_What you have to do_: Below are records to be repeated exactly. Leave their pictures behind.

_Task data_:
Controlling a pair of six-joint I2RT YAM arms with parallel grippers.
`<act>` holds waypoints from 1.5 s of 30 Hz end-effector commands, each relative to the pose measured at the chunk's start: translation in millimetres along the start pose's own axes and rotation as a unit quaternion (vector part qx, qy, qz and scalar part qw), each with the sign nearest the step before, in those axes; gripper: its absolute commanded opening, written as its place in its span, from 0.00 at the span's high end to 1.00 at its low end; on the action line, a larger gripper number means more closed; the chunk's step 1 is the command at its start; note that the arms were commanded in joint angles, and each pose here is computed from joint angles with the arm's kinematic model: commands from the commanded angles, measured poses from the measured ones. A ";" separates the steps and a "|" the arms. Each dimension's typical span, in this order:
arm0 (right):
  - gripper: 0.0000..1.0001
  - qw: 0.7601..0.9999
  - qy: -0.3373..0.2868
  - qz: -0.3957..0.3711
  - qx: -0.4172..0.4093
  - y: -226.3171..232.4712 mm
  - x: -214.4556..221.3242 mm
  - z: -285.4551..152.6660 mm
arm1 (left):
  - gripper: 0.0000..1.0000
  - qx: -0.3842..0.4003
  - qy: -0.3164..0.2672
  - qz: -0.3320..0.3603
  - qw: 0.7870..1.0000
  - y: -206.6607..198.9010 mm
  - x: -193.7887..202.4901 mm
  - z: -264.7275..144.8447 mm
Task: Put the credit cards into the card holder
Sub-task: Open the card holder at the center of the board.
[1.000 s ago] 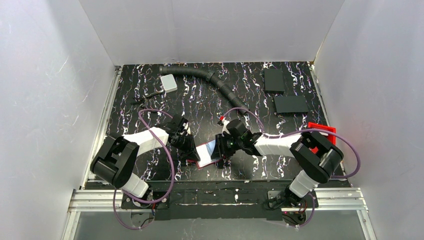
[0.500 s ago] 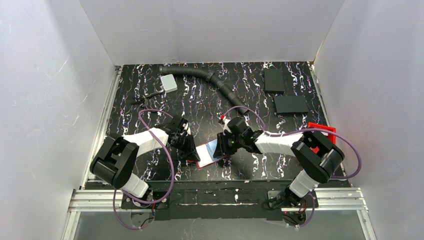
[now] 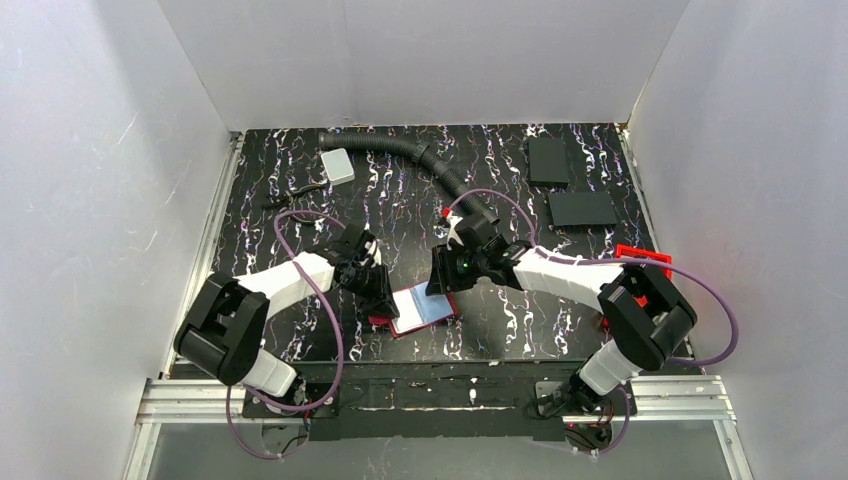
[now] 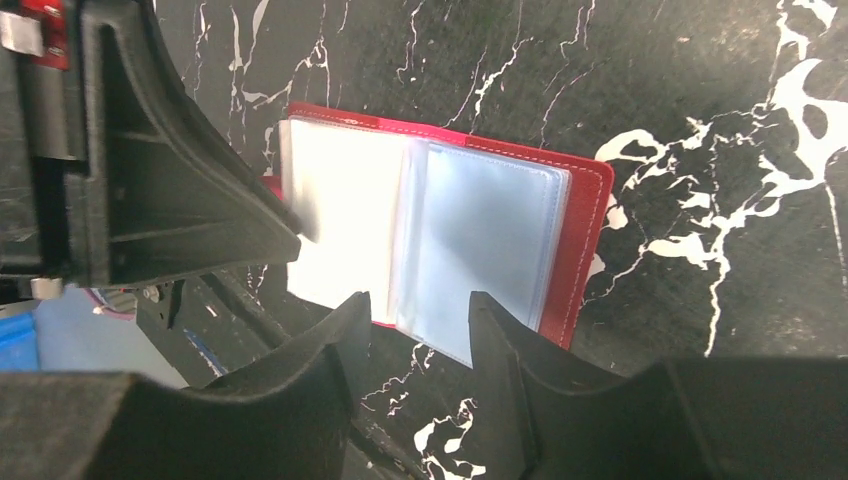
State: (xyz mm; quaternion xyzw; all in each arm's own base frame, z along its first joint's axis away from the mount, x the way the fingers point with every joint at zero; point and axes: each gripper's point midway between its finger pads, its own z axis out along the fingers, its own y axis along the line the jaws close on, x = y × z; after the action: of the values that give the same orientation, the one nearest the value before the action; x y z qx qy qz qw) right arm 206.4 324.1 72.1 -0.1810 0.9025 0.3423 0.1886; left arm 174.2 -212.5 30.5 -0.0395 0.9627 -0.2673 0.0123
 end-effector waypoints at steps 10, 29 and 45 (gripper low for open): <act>0.69 0.999 0.014 0.016 -0.042 19.5 -4.6 9.9 | 0.84 0.089 -0.022 0.047 0.995 -63.7 -25.6 -36.9; 0.97 0.992 0.042 0.078 -0.094 0.8 66.5 68.9 | 0.88 0.098 -0.007 0.000 0.995 -58.7 -32.7 -4.9; 0.75 0.997 0.005 0.035 -0.065 9.8 33.9 27.6 | 0.92 -0.007 0.016 -0.016 1.000 13.0 -4.8 27.4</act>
State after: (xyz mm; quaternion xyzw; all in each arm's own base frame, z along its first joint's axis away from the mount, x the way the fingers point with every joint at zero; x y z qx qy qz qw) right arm 172.4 357.9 43.5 -0.1530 0.8774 0.4341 0.1357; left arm 190.1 -234.7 17.2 -0.0509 0.9516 -0.3029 -0.0069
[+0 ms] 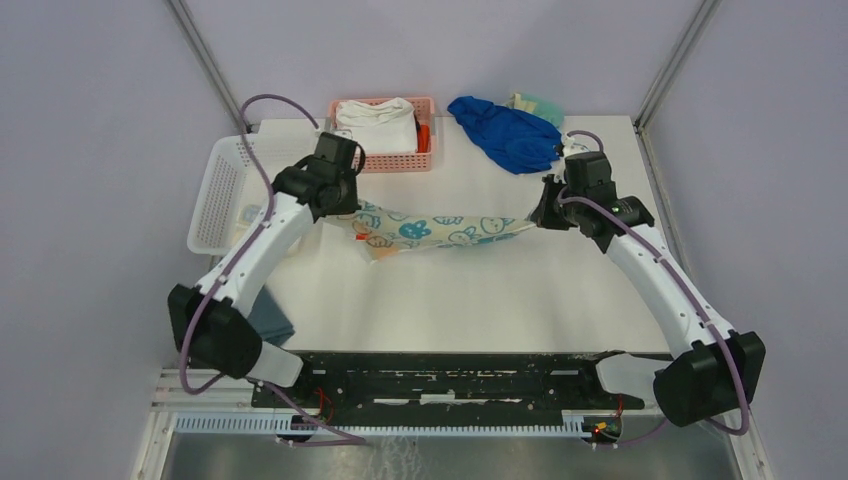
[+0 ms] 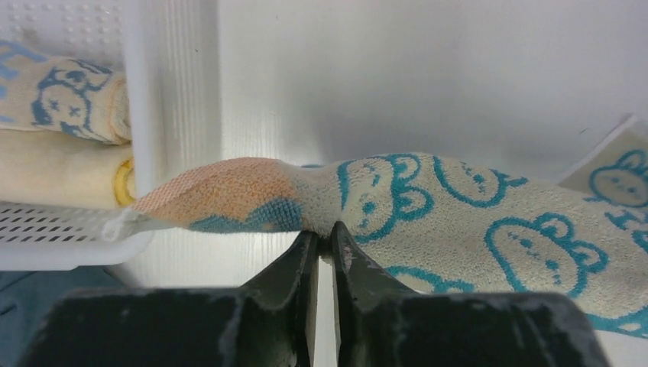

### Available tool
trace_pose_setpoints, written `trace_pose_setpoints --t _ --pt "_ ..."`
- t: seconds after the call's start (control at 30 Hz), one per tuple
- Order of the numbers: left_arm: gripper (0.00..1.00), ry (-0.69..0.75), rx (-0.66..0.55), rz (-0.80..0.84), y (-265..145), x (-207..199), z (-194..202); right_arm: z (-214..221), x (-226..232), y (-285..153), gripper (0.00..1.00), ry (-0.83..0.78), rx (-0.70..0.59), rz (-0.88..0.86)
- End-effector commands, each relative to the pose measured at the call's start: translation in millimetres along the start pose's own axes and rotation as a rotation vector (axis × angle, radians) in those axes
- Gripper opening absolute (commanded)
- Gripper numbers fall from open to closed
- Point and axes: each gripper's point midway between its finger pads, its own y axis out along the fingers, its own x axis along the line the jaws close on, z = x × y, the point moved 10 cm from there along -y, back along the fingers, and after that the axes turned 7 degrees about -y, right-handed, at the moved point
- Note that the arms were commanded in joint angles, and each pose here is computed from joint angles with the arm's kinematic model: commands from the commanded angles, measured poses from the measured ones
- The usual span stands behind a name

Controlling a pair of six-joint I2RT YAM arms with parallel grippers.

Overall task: Roll the towels
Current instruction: Flatten out the towel at the center of the board.

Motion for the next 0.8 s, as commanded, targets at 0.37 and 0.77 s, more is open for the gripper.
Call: trace_pose_setpoints --t 0.37,0.77 --pt "0.48 0.097 0.135 0.036 128.9 -66.7 -11.9 -8.6 -21.7 77.0 0.01 0.111 0.004 0.307" --pt "0.54 -0.018 0.189 0.147 55.1 -49.6 105.5 2.4 -22.5 94.3 0.0 0.136 0.039 0.283"
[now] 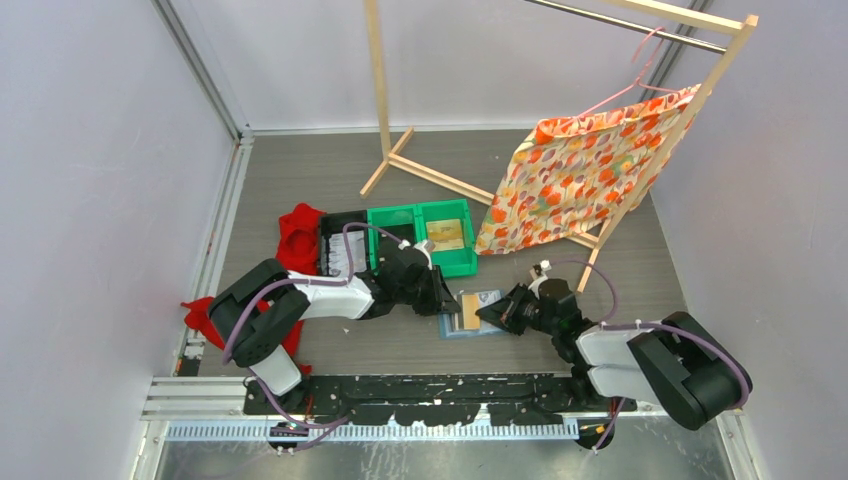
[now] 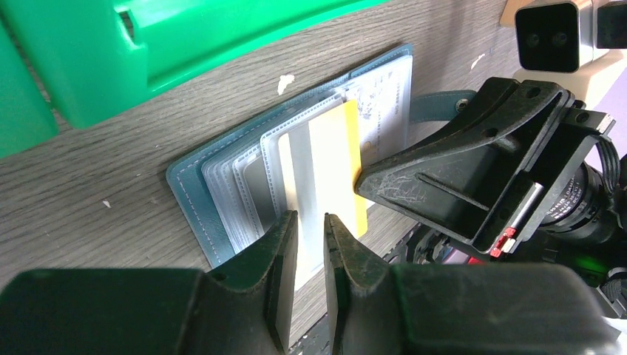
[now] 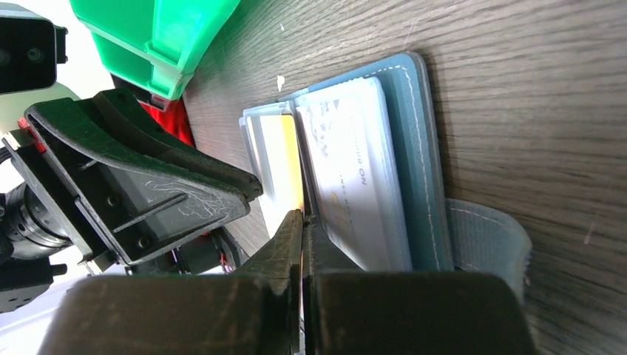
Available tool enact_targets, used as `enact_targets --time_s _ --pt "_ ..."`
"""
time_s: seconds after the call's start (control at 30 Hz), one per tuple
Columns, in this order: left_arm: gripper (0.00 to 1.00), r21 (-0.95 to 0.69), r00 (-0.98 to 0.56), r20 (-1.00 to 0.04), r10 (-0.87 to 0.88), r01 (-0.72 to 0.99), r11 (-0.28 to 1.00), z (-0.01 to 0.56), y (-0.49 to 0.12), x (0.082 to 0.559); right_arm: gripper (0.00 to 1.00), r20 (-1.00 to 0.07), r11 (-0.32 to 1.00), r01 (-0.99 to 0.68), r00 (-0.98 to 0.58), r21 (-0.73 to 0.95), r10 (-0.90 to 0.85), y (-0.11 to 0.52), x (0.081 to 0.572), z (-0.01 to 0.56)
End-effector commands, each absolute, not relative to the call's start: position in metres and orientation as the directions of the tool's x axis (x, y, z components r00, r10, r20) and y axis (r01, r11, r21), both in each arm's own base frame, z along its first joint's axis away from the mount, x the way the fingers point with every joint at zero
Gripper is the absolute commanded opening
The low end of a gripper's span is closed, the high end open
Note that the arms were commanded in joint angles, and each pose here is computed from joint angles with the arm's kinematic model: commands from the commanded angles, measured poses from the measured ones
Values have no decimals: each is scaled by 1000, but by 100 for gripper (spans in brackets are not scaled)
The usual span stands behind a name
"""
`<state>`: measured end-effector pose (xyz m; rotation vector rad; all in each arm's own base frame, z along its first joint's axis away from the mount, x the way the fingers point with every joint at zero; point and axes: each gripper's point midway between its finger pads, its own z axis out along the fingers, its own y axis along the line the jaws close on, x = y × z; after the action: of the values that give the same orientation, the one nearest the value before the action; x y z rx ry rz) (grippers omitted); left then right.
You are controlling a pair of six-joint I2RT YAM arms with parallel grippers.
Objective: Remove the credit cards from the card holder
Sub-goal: Remove the credit card from the card holder.
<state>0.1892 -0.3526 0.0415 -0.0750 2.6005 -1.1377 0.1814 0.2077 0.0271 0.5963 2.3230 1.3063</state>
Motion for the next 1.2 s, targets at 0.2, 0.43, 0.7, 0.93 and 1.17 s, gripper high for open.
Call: enact_targets --time_s 0.2,0.43,0.7,0.93,1.17 --pt "22 -618 -969 -202 -141 14 786 3 -323 169 1 -189 482 129 -809 866 557 195 178 21" --pt "21 -606 -969 -199 -148 3 795 1 -317 166 1 -195 531 157 -814 832 547 185 172 8" --pt "22 -584 -967 -210 -147 4 812 1 -310 166 1 -203 538 165 -805 827 558 181 172 11" --pt "21 -576 -964 -219 -151 3 817 3 -304 163 1 -222 582 184 -802 792 555 171 165 10" --pt "22 -590 -965 -220 -146 13 808 7 -307 164 1 -254 591 172 -784 788 567 164 161 26"
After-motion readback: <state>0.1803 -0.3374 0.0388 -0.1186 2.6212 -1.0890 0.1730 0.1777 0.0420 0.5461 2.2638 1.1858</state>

_Expected answer_:
Controlling a pair of six-joint I2RT YAM arms with parallel grippers.
`<act>` holds waypoints from 1.5 s of 30 Hz end-effector commands, each relative to the pose measured at the chunk's start: translation in millimetres along the start pose's own axes and rotation as a unit quaternion (vector part qx, qy, qz and scalar part qw), each with the sign nearest the step before, in those axes; gripper: its absolute commanded opening, written as its place in its span, from 0.00 at the span's high end to 1.00 at its low end; on the action line, a larger gripper number means more closed; the chunk's step 1 is the command at its start; note that the arms were commanded in joint angles, and each pose here is computed from joint angles with the arm's kinematic model: commands from the commanded angles, measured poses from the measured ones. A ";" separates the steps and a "|" the arms. Each dimension's typical span, in this order:
arm0 (right):
  - gripper: 0.0000..1.0001
  - qw: 0.7601..0.9999
  - qy: -0.3373..0.2868
  - qz: -0.3957..0.3711
  - qx: -0.4172..0.4093
  - y: -226.3171..232.4712 mm
  - x: -214.4556..221.3242 mm
  - z: -285.4551..152.6660 mm
arm1 (left):
  - gripper: 0.0000..1.0000
  - qx: -0.3842..0.4003
  - qy: -0.3164..0.2672
  - qz: -0.3320..0.3603
  - qw: 0.7870..1.0000
  - y: -206.6607..198.9010 mm
  - x: -193.7887..202.4901 mm
  - z: -264.7275..144.8447 mm
Task: Put the credit cards into the card holder
Sub-task: Open the card holder at the center of the board.
[1.000 s ago] 
[0.500 s ago] 
[now] 
[now] 
State: (xyz mm; quaternion xyzw; all in each arm's own base frame, z along its first joint's axis away from the mount, x the way the fingers point with every joint at zero; point and axes: each gripper's point midway between its finger pads, its own z axis out along the fingers, its own y axis along the line the jaws close on, x = y × z; after the action: of the values that give the same orientation, the one nearest the value before the action; x y z qx qy qz qw) right arm 206.4 324.1 72.1 -0.1810 0.9025 0.3423 0.1886; left arm 174.2 -212.5 30.5 -0.0395 0.9627 -0.2673 0.0123
 end-effector waypoints at steps 10, 29 and 45 (gripper low for open): <act>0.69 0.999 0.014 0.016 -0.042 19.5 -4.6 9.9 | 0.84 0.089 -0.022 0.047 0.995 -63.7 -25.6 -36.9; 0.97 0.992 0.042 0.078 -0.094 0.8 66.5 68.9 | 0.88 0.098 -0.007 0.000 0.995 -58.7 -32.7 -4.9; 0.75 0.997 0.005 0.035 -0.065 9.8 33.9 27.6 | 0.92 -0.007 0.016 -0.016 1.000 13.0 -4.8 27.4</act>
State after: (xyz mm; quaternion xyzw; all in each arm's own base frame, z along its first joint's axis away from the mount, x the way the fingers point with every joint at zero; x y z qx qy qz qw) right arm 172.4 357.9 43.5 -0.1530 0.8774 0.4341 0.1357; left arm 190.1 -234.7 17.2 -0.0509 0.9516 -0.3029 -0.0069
[+0 ms] 
[+0 ms] 

### Available tool
trace_pose_setpoints, written `trace_pose_setpoints --t _ --pt "_ ..."`
- t: seconds after the call's start (control at 30 Hz), one per tuple
- Order of the numbers: left_arm: gripper (0.00..1.00), ry (-0.69..0.75), rx (-0.66..0.55), rz (-0.80..0.84), y (-265..145), x (-207..199), z (-194..202); right_arm: z (-214..221), x (-226..232), y (-285..153), gripper (0.00..1.00), ry (-0.83..0.78), rx (-0.70..0.59), rz (-0.88..0.86)
- End-effector commands, each relative to the pose measured at the call's start: translation in millimetres along the start pose's own axes and rotation as a rotation vector (axis × angle, radians) in those axes
- Gripper opening absolute (commanded)
- Gripper numbers fall from open to closed
- Point and axes: each gripper's point midway between its finger pads, its own y axis out along the fingers, its own x axis along the line the jaws close on, z = x × y, the point moved 10 cm from there along -y, back along the fingers, and after that the axes turned 7 degrees about -y, right-handed, at the moved point
- Note that the arms were commanded in joint angles, and each pose here is computed from joint angles with the arm's kinematic model: commands from the commanded angles, measured poses from the measured ones
- The usual span stands behind a name

Controlling a pair of six-joint I2RT YAM arms with parallel grippers.

Overall task: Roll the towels
Current instruction: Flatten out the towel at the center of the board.

Motion for the next 0.8 s, as commanded, targets at 0.37 and 0.77 s, more is open for the gripper.
Call: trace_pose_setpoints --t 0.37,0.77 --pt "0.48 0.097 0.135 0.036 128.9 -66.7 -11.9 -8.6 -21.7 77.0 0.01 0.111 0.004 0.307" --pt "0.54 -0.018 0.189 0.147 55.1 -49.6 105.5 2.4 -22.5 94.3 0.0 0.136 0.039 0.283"
[now] 
[now] 
[now] 
Available tool enact_targets, used as `enact_targets --time_s _ --pt "_ ..."`
"""
time_s: seconds after the call's start (control at 30 Hz), one per tuple
Columns, in this order: left_arm: gripper (0.00 to 1.00), r21 (-0.95 to 0.69), r00 (-0.98 to 0.56), r20 (-1.00 to 0.04), r10 (-0.87 to 0.88), r01 (-0.72 to 0.99), r11 (-0.28 to 1.00), z (-0.01 to 0.56), y (-0.49 to 0.12), x (0.082 to 0.559); right_arm: gripper (0.00 to 1.00), r20 (-1.00 to 0.07), r11 (-0.32 to 1.00), r01 (-0.99 to 0.68), r00 (-0.98 to 0.58), r21 (-0.73 to 0.95), r10 (-0.90 to 0.85), y (-0.11 to 0.52), x (0.081 to 0.572), z (-0.01 to 0.56)
End-effector commands, each absolute, not relative to the call's start: position in metres and orientation as the directions of the tool's x axis (x, y, z components r00, r10, r20) and y axis (r01, r11, r21), both in each arm's own base frame, z along its first joint's axis away from the mount, x the way the fingers point with every joint at zero
Gripper is the absolute commanded opening
The low end of a gripper's span is closed, the high end open
Note that the arms were commanded in joint angles, and each pose here is computed from joint angles with the arm's kinematic model: commands from the commanded angles, measured poses from the measured ones
Values have no decimals: each is scaled by 1000, but by 100 for gripper (spans in brackets are not scaled)
The usual span stands behind a name
"""
`<state>`: measured end-effector pose (xyz m; rotation vector rad; all in each arm's own base frame, z along its first joint's axis away from the mount, x the way the fingers point with every joint at zero; point and axes: each gripper's point midway between its finger pads, its own z axis out along the fingers, its own y axis along the line the jaws close on, x = y × z; after the action: of the values that give the same orientation, the one nearest the value before the action; x y z rx ry rz) (grippers omitted); left then right.
You are controlling a pair of six-joint I2RT YAM arms with parallel grippers.
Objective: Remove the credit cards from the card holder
Sub-goal: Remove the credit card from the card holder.
<state>0.1892 -0.3526 0.0415 -0.0750 2.6005 -1.1377 0.1814 0.2077 0.0271 0.5963 2.3230 1.3063</state>
Motion for the next 1.2 s, targets at 0.2, 0.43, 0.7, 0.93 and 1.17 s, gripper high for open.
Call: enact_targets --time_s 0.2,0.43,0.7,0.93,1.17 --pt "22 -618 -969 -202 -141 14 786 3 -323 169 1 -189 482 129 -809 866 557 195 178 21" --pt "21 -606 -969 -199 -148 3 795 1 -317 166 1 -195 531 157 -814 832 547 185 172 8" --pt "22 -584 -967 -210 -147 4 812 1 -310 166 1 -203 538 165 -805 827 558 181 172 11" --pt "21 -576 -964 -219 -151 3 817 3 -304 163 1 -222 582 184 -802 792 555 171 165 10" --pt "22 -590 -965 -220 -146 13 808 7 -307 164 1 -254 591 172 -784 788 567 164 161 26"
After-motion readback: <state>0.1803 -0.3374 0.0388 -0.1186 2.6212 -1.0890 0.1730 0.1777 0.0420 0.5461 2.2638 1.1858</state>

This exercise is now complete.